Sarah Connor singles chronology
| "From Zero to Hero" (2005) | "Christmas in My Heart" (2005) | "The Best Side of Life" (2006) |

= Christmas in My Heart (Sarah Connor song) =

"Christmas in My Heart" is a song by German singer–songwriter Sarah Connor. It was her first Christmas single and the lead single from her first Christmas album, Christmas in My Heart (2005). Male vocals were provided by Naturally 7 member Dwight Stewart.

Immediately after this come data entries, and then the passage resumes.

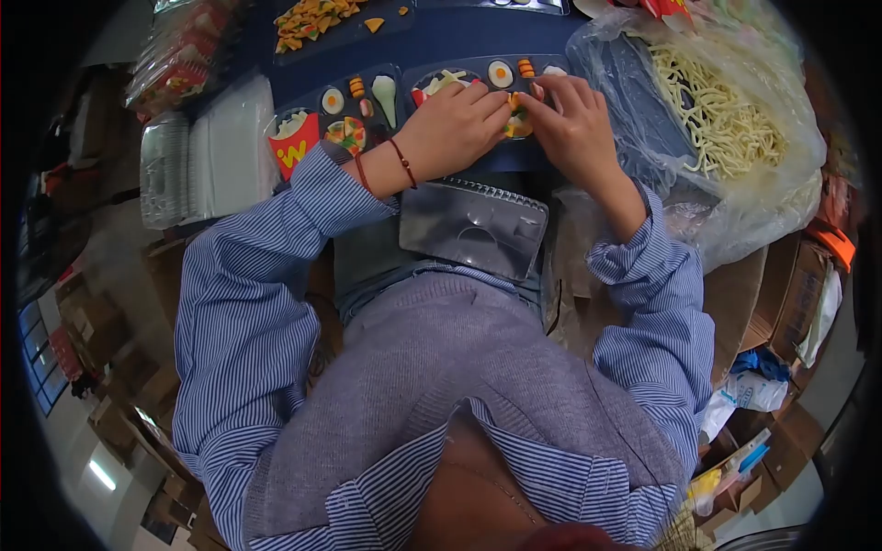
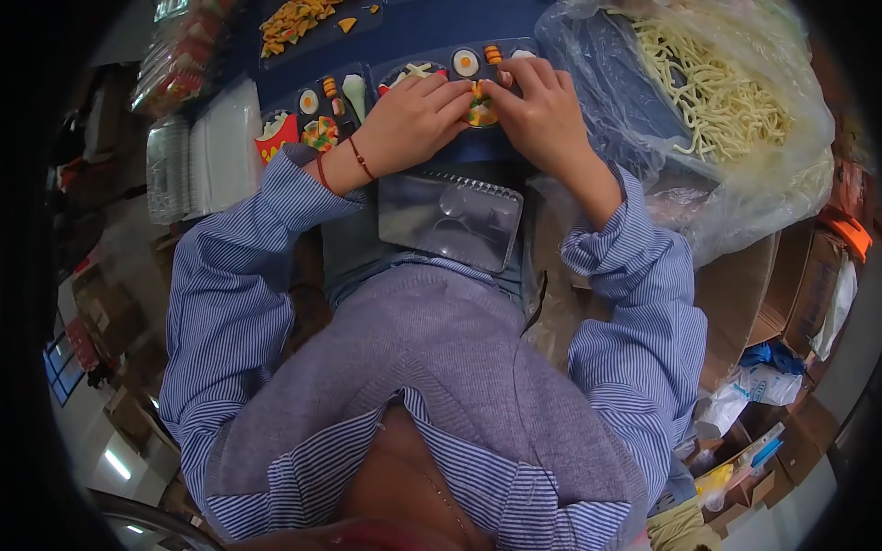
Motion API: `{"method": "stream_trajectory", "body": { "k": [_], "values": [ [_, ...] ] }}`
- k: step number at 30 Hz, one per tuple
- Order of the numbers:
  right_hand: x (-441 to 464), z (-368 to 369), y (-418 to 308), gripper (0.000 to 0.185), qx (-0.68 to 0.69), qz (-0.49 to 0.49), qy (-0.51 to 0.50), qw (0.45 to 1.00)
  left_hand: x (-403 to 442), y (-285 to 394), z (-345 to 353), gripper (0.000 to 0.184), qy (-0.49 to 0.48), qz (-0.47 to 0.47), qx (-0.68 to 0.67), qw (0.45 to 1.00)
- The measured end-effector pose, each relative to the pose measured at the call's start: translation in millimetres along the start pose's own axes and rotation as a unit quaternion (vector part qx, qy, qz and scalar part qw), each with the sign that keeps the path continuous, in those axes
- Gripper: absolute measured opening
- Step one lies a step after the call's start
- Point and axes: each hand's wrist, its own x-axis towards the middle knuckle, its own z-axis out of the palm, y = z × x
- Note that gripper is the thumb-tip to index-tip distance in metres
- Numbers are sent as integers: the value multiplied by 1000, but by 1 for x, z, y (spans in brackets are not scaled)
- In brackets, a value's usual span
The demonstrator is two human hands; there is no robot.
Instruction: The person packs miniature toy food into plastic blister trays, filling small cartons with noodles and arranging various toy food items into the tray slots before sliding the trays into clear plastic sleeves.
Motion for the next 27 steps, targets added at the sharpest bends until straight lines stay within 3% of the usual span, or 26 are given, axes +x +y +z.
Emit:
{"method": "stream_trajectory", "body": {
  "k": [4, 14, 16, 17, 19, 21, 23, 27],
  "values": [
    [-5, 0, -3, 30, -67, -45, -27, 996, -5, 3, -4, 35, -27, 14, 24, 999],
    [1, -10, -3, 23, -20, -91, -52, 994, -16, 13, -4, 48, -69, -21, 61, 996],
    [-5, -17, -7, 24, 57, -49, 15, 997, -19, 15, -2, 52, -71, -34, 49, 996],
    [-14, -20, -15, 24, 58, -53, 13, 997, -21, 16, -1, 57, -75, -47, 38, 995],
    [-47, -25, -43, 30, 182, 60, -46, 980, -23, 17, 3, 57, -67, -53, 43, 995],
    [-70, -21, -87, 36, 148, 30, -179, 972, -23, 17, 7, 56, -58, -50, 48, 996],
    [-67, -13, -114, 39, 66, 24, -141, 988, -23, 17, 10, 54, -34, -71, 1, 997],
    [-64, -5, -129, 40, -10, 117, -220, 968, -29, 23, -4, 49, 46, -63, -13, 997]
  ]
}}
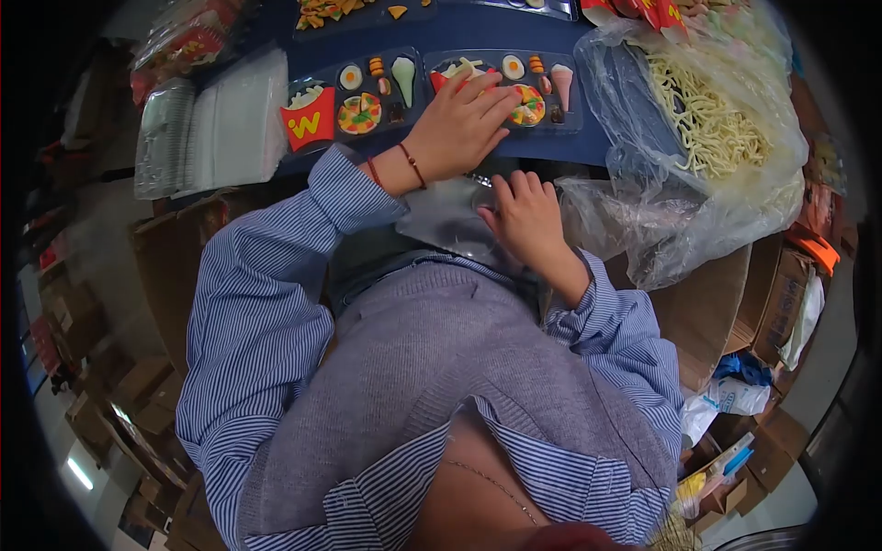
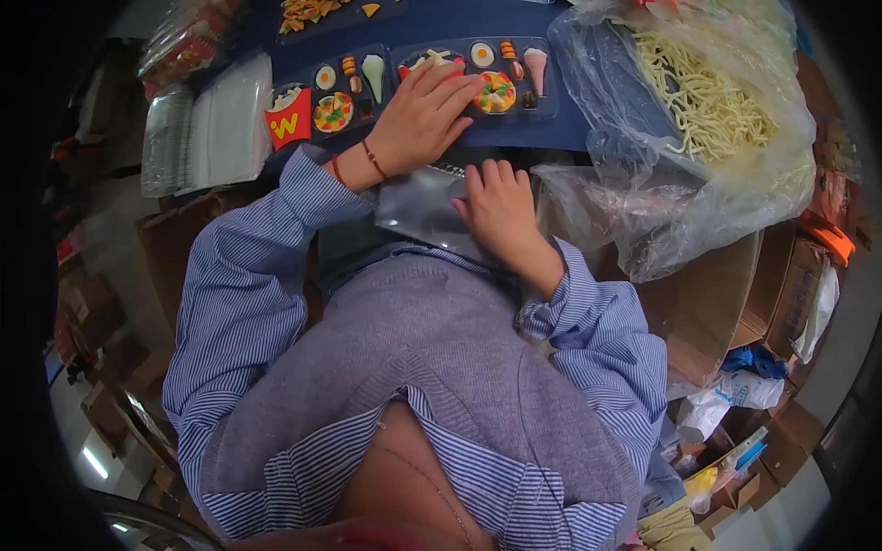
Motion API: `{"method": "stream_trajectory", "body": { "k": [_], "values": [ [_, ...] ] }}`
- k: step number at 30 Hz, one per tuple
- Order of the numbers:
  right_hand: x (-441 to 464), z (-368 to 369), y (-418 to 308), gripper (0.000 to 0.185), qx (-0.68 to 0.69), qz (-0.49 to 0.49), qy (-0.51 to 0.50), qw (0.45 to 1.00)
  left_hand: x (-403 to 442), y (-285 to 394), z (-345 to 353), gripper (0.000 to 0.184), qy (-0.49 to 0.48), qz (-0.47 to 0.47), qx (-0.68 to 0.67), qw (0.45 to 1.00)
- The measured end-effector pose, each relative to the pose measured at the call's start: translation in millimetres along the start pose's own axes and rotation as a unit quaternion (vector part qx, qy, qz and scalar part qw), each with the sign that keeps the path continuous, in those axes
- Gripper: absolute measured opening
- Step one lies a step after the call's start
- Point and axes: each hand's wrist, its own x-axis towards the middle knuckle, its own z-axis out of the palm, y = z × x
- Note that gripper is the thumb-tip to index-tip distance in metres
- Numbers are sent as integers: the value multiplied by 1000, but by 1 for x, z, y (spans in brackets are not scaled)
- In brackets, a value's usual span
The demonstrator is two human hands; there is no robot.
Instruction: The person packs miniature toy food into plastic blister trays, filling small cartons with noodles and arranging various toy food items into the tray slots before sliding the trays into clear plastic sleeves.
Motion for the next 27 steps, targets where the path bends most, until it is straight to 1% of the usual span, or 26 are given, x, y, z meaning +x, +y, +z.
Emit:
{"method": "stream_trajectory", "body": {
  "k": [1, 2, 3, 4, 5, 6, 7, 8, 9, 10, 11, 12, 13, 14, 15, 17, 18, 19, 21, 23, 25, 26, 27],
  "values": [
    [1, 1, 1, 40, -2, -1, 4, 1000, -9, 9, -9, 46, -1, -21, -64, 998],
    [2, 3, 5, 40, 85, 28, -32, 995, -19, 18, -18, 43, -3, -42, -129, 991],
    [2, 5, 9, 41, 173, 57, -69, 981, -32, 23, -24, 39, -8, -20, -149, 989],
    [4, 7, 11, 40, 259, 23, -12, 966, -45, 30, -34, 39, -53, -30, -143, 988],
    [8, 6, 12, 40, 258, 19, -9, 966, -58, 35, -42, 38, -98, -40, -136, 985],
    [14, -2, 9, 39, 281, -9, 0, 960, -74, 35, -45, 38, -103, -44, -105, 988],
    [19, -5, 4, 38, 305, -35, 8, 952, -82, 35, -56, 38, -102, -45, -102, 988],
    [25, -1, -2, 34, 327, -67, 19, 943, -90, 34, -68, 39, -150, -88, -94, 980],
    [31, 5, -8, 33, 320, -92, 27, 943, -97, 33, -77, 39, -198, -131, -87, 968],
    [35, 13, -15, 31, 312, -118, 35, 942, -104, 30, -80, 39, -215, -175, -97, 956],
    [38, 24, -22, 27, 283, -130, 56, 949, -117, 26, -74, 39, -213, -176, -96, 956],
    [38, 32, -24, 27, 281, -135, 57, 949, -135, 22, -60, 39, -172, -166, -92, 967],
    [40, 39, -25, 24, 201, -181, 110, 956, -148, 20, -48, 39, -132, -156, -86, 975],
    [44, 43, -27, 20, 121, -225, 162, 953, -156, 25, -44, 37, -140, -180, -72, 971],
    [42, 31, -22, 16, 118, -239, 152, 952, -160, 27, -43, 37, -138, -183, -68, 971],
    [52, -2, -7, 15, 113, -150, 259, 947, -163, 31, -41, 37, -75, -182, -71, 978],
    [61, -14, 7, 18, 88, -84, 300, 946, -161, 34, -39, 37, -74, -187, -73, 977],
    [73, -11, 28, 18, 42, -33, 330, 942, -155, 38, -39, 37, -58, -184, -71, 979],
    [86, -3, 64, 18, 41, -19, 290, 956, -129, 41, -40, 37, -41, -178, -69, 981],
    [92, -2, 75, 17, 31, -39, 280, 959, -81, 45, -42, 40, 36, -81, -35, 996],
    [95, -8, 77, 17, -8, -77, 266, 961, -36, 41, -32, 44, 53, -81, -7, 995],
    [96, -9, 80, 17, -8, -79, 263, 962, -24, 35, -20, 44, 53, -84, -9, 995],
    [97, -8, 83, 18, -21, -114, 252, 961, -14, 29, -5, 45, 21, -86, 7, 996]
  ]
}}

After the success of Naughty but Nice, Connor decided to release her first album of Christmas music entitled Christmas in My Heart. The title track "Christmas in My Heart" was released to promote the album and Connor's tour at the time. The single peaked at number four on the German Singles Chart and was Germany's seventy-seventh best-selling single of 2006. It made brief re-entries in the German charts in December of the three years after its release, and, after 12 years of absence, in the years since 2020. It was the last single Connor released until late 2006 when the album was reissued with a new single. The song is also featured on a DVD of the same name released with the reissue in 2006.

==Track listings==
- European CD single
1. "Christmas in My Heart" (Single Version) – 4:14
2. "Christmas in My Heart" (Soulful Xmas Mix) – 4:02

- European CD maxi single
3. "Christmas in My Heart" (Single Version) – 4:14
4. "Christmas in My Heart" (Soulful Xmas Mix) – 4:02
5. "Christmas in My Heart" (Full Length Version) – 4:46
6. Xmas Greetings from Sarah – 0:38
7. "A Look Behind the Tour" (Clip) – 3:44

==Charts==

===Weekly charts===

| Chart (2005–06) | Peak position |
|---|---|
| Austria (Ö3 Austria Top 40) | 6 |
| Germany (GfK) | 4 |
| Switzerland (Schweizer Hitparade) | 4 |

===Year-end charts===

| Chart (2006) | Position |
|---|---|
| Germany (Media Control GfK) | 77 |
| Switzerland (Schweizer Hitparade) | 88 |

==Certifications==

| Region | Certification | Certified units/sales |
| Germany (BVMI) | Gold | 300,000^{‡} |
^{‡} Sales+streaming figures based on certification alone.